## Exercise description
Your answer is every line of the material below in which the string "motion" occurs.

Start of Dataset

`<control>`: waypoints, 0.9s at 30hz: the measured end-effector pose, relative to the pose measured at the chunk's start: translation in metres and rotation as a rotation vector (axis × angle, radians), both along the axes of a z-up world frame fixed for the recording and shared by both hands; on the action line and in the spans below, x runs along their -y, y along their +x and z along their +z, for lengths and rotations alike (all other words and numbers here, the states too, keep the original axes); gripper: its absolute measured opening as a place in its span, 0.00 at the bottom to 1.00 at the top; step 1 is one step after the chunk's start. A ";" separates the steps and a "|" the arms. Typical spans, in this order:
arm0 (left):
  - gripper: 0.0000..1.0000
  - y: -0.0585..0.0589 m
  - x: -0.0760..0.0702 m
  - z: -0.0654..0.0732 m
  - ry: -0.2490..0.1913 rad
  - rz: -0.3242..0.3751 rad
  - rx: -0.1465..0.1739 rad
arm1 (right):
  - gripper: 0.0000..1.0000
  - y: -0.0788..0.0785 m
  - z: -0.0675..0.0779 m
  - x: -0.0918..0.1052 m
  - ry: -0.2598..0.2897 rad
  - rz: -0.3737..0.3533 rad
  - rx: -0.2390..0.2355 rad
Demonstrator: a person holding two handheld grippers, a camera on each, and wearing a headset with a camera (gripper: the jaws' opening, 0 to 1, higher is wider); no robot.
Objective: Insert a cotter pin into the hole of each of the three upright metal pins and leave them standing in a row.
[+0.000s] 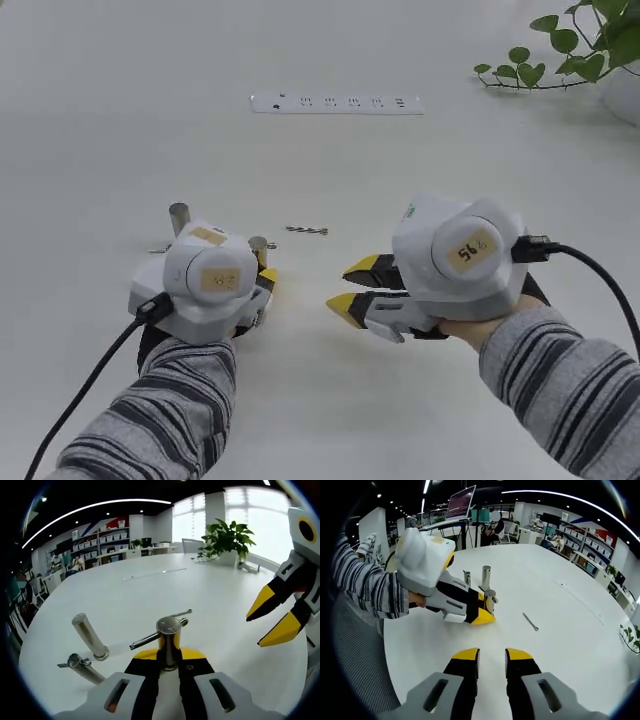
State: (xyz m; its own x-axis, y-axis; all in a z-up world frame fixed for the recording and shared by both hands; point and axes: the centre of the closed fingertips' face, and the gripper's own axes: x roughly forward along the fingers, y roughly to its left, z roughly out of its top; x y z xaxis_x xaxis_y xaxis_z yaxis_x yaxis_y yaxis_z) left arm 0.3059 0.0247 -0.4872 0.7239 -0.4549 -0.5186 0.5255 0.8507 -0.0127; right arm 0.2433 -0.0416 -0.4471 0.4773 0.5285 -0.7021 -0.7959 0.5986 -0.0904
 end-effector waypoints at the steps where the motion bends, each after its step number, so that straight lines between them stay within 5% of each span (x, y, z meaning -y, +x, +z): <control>1: 0.10 0.000 0.000 0.000 -0.001 0.001 0.000 | 0.16 0.000 0.000 0.000 0.001 -0.002 -0.001; 11: 0.16 -0.006 0.000 0.000 -0.039 0.011 -0.040 | 0.21 0.000 0.001 0.001 0.014 -0.024 0.016; 21: 0.27 -0.023 -0.005 0.004 -0.045 0.004 -0.070 | 0.27 -0.002 0.012 -0.002 0.099 -0.077 0.007; 27: 0.33 -0.042 -0.008 0.019 -0.068 -0.015 -0.070 | 0.29 0.000 0.023 -0.006 0.188 -0.114 0.002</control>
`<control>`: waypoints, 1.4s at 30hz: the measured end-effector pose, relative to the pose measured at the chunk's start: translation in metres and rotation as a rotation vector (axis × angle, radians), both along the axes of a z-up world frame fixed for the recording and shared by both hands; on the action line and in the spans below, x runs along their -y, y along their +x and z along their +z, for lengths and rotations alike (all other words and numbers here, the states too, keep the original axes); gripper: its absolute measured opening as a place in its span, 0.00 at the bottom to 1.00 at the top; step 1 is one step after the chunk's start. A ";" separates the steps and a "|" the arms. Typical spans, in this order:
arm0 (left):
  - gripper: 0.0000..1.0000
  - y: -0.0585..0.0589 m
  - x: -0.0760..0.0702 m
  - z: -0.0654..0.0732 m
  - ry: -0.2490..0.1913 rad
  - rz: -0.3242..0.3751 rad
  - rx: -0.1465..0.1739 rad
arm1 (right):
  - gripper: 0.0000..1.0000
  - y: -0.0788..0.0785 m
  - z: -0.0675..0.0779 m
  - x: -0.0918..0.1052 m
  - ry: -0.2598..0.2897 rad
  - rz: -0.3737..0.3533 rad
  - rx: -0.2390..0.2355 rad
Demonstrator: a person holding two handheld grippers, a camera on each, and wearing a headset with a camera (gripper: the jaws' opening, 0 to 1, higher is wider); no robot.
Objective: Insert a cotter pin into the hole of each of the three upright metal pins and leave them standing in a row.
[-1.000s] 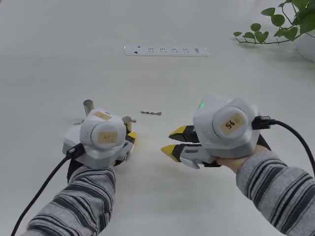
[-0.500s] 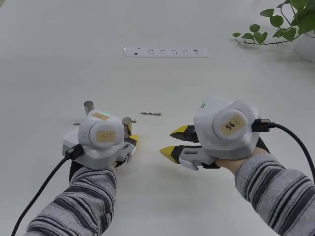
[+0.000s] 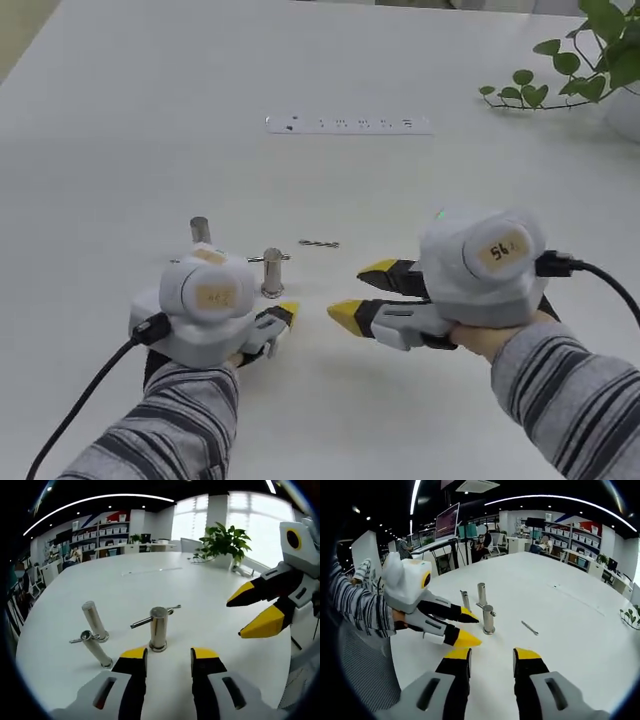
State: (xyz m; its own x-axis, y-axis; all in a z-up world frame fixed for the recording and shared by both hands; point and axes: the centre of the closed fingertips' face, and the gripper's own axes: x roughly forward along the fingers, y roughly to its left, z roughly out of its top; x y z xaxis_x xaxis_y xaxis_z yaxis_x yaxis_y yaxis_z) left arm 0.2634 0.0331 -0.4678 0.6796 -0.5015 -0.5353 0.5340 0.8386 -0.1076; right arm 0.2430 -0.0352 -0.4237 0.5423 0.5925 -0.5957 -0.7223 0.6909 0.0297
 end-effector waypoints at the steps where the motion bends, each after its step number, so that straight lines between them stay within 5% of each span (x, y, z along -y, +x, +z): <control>1: 0.34 -0.002 0.000 0.004 -0.008 -0.002 0.013 | 0.30 0.001 0.002 0.000 0.012 -0.006 0.002; 4: 0.39 -0.010 -0.004 0.016 -0.023 -0.001 0.026 | 0.31 0.007 0.011 -0.004 0.062 -0.019 0.003; 19: 0.62 -0.031 -0.034 0.037 -0.059 0.032 0.063 | 0.33 0.035 0.034 -0.042 0.123 0.028 0.003; 33: 0.87 -0.036 -0.048 0.045 -0.034 0.007 0.109 | 0.31 0.060 0.034 -0.090 0.111 0.083 -0.015; 42: 0.98 -0.036 -0.056 0.047 -0.038 0.005 0.119 | 0.28 0.080 0.021 -0.120 0.103 0.078 -0.041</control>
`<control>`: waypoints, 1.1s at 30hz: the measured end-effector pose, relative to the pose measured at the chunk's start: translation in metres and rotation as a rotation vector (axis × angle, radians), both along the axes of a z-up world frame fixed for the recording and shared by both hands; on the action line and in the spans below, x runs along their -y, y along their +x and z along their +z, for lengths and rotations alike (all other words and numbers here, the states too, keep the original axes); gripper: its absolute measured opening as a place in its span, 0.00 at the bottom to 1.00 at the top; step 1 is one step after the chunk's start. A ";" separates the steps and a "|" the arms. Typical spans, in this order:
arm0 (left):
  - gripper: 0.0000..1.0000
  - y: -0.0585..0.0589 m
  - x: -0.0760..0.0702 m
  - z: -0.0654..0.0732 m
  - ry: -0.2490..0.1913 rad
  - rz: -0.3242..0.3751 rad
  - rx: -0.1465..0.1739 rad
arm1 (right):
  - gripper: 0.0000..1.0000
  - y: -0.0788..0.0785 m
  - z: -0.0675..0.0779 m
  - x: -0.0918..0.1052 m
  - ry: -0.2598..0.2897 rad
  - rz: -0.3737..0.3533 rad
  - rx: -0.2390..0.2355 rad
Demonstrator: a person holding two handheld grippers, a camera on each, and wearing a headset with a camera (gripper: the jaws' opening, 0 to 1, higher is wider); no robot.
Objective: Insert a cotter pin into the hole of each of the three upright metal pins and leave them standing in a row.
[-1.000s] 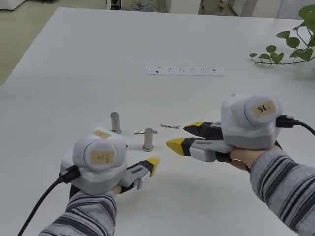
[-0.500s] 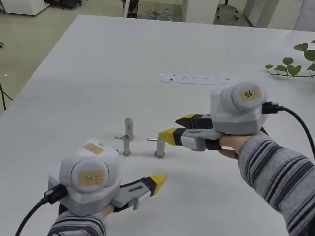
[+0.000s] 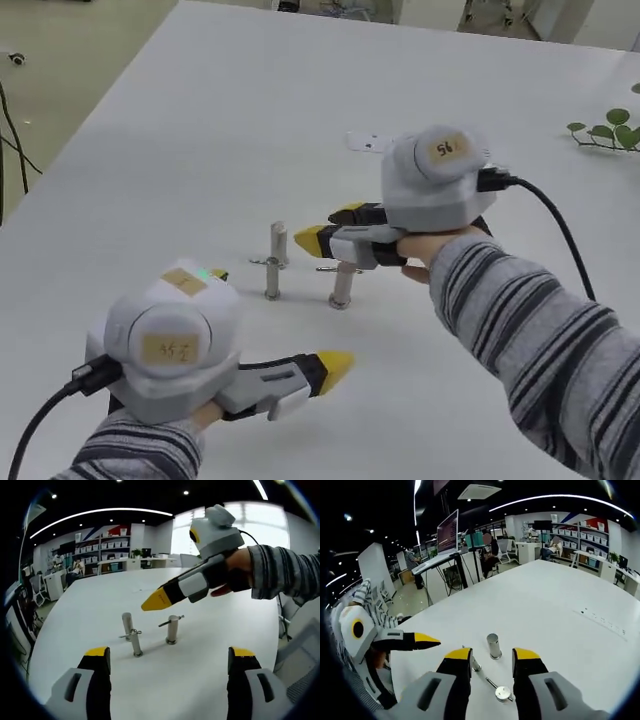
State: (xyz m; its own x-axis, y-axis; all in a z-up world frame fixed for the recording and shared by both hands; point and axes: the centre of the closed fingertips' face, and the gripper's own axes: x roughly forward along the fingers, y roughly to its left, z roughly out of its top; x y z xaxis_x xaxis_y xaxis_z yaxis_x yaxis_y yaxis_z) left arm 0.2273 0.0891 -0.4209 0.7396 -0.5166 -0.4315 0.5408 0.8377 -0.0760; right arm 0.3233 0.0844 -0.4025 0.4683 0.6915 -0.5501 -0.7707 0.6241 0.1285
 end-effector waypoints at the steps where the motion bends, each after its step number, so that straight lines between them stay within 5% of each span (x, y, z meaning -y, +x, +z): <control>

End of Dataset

## Task response
 end-effector waypoints at the steps where the motion bends, each after its step number, so that straight lines between them stay within 5% of each span (x, y, z meaning -y, +x, +z): <control>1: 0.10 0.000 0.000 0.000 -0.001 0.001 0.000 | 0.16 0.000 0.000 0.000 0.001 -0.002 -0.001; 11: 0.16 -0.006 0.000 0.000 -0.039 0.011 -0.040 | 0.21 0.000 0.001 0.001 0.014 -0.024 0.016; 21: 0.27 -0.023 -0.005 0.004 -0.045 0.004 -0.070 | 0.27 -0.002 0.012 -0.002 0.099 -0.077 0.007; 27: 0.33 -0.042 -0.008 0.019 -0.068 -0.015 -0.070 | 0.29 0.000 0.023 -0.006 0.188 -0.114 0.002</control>
 end-effector waypoints at the steps where the motion bends, each after its step number, so that straight lines between them stay within 5% of each span (x, y, z along -y, +x, +z): <control>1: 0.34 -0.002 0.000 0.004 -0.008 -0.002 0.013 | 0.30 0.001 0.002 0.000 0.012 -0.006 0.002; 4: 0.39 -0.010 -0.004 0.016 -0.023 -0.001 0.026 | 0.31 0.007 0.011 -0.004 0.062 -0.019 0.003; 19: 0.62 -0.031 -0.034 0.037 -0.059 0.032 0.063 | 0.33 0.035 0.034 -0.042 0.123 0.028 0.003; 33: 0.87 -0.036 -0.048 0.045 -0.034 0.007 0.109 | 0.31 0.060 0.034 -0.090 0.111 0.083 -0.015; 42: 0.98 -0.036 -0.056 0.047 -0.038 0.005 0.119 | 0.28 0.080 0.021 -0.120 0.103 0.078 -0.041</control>
 end-effector waypoints at the steps where the motion bends, each after its step number, so that straight lines between them stay within 5% of each span (x, y, z meaning -y, +x, +z): <control>

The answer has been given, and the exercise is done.